Distributed Scheduler Release

A New Scalable Frame Dispatching Solution

December 12, 2025

We’re excited to announce the release of the Distributed Scheduler, a new standalone Rust module that fundamentally reimagines how OpenCue handles frame dispatching at scale.

The Challenge

Cuebot’s traditional booking logic operates reactively: each host report triggers a booking query that searches for suitable layers to dispatch to the reporting host. This approach creates a significant database bottleneck where every host report generates a complex BookingQuery, and scaling the render farm becomes limited by the database’s ability to handle these intensive queries.

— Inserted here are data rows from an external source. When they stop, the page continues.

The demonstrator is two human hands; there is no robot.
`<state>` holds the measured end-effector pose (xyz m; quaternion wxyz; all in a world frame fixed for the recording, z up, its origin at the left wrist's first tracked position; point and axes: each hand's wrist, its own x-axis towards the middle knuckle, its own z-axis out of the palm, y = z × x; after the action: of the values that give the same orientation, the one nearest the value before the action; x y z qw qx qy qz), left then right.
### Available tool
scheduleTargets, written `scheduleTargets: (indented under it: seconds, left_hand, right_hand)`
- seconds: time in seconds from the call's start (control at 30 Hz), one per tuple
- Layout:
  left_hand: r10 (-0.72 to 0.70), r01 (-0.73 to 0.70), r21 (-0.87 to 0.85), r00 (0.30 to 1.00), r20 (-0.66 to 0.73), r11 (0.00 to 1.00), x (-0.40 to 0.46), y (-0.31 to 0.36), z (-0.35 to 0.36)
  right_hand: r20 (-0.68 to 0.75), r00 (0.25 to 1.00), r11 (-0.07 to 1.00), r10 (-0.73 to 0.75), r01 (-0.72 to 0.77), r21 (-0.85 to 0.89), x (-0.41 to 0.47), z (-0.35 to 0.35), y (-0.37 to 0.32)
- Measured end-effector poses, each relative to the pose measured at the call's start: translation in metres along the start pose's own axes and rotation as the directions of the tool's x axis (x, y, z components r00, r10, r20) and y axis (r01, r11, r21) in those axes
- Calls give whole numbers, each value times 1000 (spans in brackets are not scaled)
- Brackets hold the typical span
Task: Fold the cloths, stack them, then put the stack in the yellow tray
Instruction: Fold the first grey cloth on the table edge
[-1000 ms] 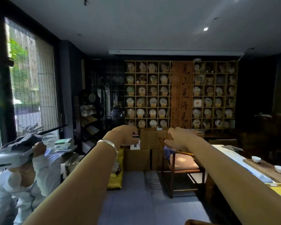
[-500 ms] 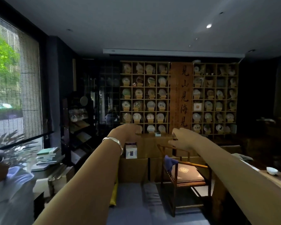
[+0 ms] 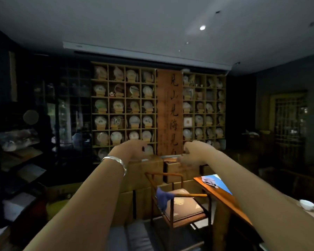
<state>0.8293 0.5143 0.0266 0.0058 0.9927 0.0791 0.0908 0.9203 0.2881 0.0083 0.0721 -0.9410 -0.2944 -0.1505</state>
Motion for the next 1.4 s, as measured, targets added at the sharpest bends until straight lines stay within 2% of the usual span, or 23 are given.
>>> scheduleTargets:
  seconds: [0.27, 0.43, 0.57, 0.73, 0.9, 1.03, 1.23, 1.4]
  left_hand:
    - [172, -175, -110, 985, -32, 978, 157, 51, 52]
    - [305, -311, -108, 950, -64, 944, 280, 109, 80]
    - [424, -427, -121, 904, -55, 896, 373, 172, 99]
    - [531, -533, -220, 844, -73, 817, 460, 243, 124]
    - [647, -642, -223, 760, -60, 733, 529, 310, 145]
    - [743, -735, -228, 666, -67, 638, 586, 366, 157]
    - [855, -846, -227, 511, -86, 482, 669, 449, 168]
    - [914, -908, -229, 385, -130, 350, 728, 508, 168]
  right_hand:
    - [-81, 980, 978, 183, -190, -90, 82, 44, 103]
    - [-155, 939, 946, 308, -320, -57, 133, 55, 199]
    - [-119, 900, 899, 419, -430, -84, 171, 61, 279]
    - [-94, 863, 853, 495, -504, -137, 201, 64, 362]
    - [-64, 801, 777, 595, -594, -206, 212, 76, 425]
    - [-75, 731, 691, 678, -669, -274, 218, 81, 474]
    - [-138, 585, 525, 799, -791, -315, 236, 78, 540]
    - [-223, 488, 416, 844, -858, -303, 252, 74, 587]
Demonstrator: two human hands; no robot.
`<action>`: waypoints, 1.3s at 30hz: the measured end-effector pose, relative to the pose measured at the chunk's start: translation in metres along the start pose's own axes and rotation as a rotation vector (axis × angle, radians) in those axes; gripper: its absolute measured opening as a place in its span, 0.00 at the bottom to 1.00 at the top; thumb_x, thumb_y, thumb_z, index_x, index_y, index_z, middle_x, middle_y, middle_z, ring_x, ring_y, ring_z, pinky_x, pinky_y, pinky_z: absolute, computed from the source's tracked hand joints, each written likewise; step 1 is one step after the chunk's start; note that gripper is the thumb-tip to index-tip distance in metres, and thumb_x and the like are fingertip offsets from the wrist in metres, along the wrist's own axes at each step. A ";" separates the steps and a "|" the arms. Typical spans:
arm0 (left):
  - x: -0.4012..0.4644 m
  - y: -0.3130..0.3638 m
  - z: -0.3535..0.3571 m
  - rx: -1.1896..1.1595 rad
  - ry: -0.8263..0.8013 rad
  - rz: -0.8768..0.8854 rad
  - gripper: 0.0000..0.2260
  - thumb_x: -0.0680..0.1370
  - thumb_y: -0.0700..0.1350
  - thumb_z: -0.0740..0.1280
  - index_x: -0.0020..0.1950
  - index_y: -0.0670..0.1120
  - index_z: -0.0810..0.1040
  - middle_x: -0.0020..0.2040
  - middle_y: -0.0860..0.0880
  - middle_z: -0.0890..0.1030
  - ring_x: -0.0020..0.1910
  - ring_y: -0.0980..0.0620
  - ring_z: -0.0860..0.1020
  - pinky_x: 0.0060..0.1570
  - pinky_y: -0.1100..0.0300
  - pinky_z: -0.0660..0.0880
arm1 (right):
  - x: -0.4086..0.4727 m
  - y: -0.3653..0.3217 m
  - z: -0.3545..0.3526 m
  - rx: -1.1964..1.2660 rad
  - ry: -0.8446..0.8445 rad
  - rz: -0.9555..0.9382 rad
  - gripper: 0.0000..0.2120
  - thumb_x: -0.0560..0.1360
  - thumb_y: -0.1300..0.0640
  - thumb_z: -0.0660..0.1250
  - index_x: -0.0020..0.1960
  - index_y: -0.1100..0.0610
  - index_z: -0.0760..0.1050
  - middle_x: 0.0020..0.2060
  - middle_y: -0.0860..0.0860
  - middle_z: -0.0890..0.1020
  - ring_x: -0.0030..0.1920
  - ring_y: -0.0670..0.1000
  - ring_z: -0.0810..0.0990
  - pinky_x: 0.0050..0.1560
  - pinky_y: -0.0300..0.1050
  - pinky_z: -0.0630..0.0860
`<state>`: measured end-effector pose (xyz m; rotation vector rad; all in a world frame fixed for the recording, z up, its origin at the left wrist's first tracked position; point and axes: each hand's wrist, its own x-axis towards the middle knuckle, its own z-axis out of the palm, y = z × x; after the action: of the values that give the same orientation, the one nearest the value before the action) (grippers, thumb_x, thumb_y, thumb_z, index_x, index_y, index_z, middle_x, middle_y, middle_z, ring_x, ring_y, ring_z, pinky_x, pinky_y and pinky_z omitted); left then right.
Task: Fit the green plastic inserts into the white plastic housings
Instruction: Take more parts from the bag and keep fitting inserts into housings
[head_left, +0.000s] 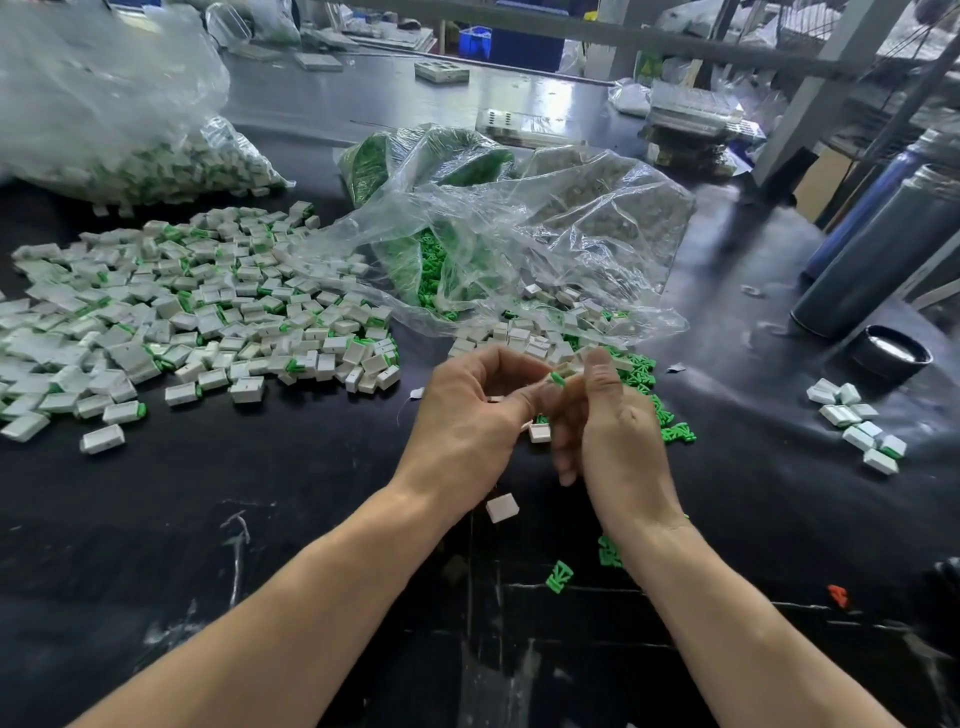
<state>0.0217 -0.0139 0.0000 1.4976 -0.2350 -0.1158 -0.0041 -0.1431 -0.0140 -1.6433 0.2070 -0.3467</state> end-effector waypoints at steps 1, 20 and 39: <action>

As farms grow larger, this database pressure becomes the primary constraint on system performance.

The Solution: Distributed Scheduler

The new Scheduler module (rust/crates/scheduler/) is a complete architectural shift that offloads the booking workload from Cuebot. Instead of reacting to host reports, the scheduler operates through an internal proactive loop that continuously searches for pending jobs and intelligently matches them with a cached view of available hosts.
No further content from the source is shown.